Burkina Faso : deux datacenters pour renforcer la souveraineté numérique
Le Burkina Faso a franchi une étape majeure dans sa stratégie de souveraineté numérique avec l’inauguration, ce vendredi 23 janvier 2026 à Ouagadougou, de deux datacenters modulaires de dernière génération. La cérémonie a été présidée par le Premier ministre, Rimtalba Jean Emmanuel Ouédraogo, marquant le lancement effectif de l’initiative gouvernementale baptisée « zéro donnée à l’extérieur ».
Inscrit dans la stratégie nationale de transition digitale, ce projet vise à rapatrier l’ensemble des données de l’administration publique jusque-là hébergées hors du territoire national. Pour les autorités, l’enjeu est double : assurer une maîtrise totale de l’information publique et renforcer l’indépendance numérique de l’État.
Une infrastructure dimensionnée pour l’administration publique
Pilotés par le ministère de la Transition digitale, les nouveaux datacenters affichent des capacités techniques conçues pour répondre aux besoins croissants de l’administration burkinabè.
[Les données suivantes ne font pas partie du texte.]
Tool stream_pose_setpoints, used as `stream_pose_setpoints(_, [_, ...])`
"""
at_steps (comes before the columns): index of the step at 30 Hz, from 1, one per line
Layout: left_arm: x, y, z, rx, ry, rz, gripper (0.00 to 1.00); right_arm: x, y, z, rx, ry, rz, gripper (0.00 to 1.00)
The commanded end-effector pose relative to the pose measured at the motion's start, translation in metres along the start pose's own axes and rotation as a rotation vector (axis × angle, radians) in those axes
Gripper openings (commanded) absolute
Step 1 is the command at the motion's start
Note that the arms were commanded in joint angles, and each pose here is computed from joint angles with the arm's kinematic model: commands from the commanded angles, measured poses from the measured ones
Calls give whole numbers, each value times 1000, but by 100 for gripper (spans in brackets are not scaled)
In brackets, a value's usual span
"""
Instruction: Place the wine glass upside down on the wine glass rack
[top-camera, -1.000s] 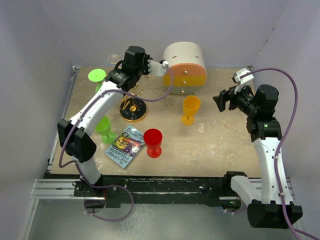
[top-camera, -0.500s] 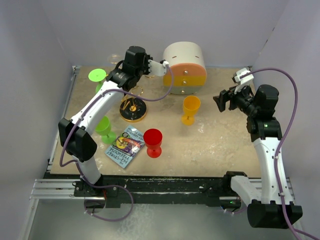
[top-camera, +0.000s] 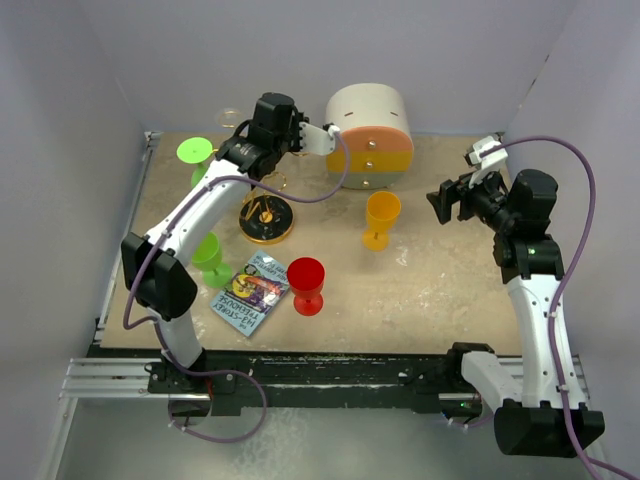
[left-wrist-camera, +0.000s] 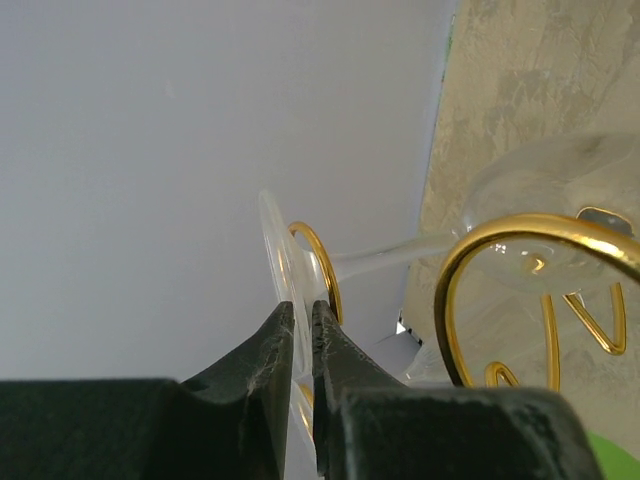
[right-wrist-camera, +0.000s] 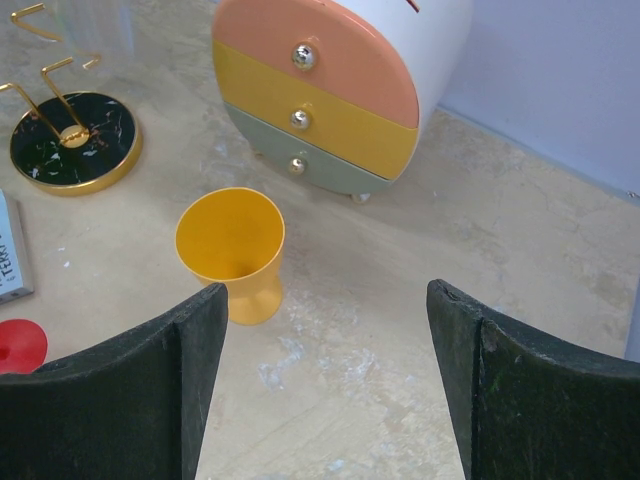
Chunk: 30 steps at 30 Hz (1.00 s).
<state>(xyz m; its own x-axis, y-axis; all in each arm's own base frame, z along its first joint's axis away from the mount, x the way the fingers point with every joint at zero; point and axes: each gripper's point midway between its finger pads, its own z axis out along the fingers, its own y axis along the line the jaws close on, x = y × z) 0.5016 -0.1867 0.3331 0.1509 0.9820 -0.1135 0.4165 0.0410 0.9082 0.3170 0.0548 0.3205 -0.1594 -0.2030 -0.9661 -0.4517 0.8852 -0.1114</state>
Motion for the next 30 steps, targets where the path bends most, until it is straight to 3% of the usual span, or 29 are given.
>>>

Le dispositif comprend une capacité de stockage de 3 000 téraoctets, une puissance de 28 800 cœurs CPU, 105 600 Go de mémoire vive et une capacité d’hébergement de plus de 7 000 machines virtuelles.
L’investissement global, estimé à 15 milliards de FCFA, devrait générer des économies d’échelle substantielles, évaluées entre 85 et 95 milliards de FCFA sur dix ans, en réduisant les coûts liés à l’hébergement externe et aux services numériques étrangers.
« Un acte de souveraineté »
Dans son discours, le Premier ministre a présenté cette inauguration comme un acte politique fort.
« Héberger nos données hors de notre territoire revient à renoncer à une part de notre autodétermination. Le Burkina Faso ne peut plus l’accepter », a-t-il affirmé.
Il a donné des instructions fermes pour faire de ces datacenters le socle unique d’hébergement des plateformes publiques, interdisant désormais le stockage des données étatiques dans des infrastructures privées ou étrangères.
Vers un cloud national burkinabè
Cette réalisation constitue une première étape d’un projet plus ambitieux. Le chef du gouvernement a annoncé la construction, à l’horizon 2028, d’un datacenter national aux standards internationaux, destiné à servir non seulement l’administration publique, mais également le secteur privé et les organisations non gouvernementales.
En investissant dans son propre cloud souverain, le Burkina Faso rejoint un cercle encore restreint de pays africains capables de sécuriser leurs données stratégiques, tout en accélérant la modernisation de l’action publique et la transformation digitale de leur économie.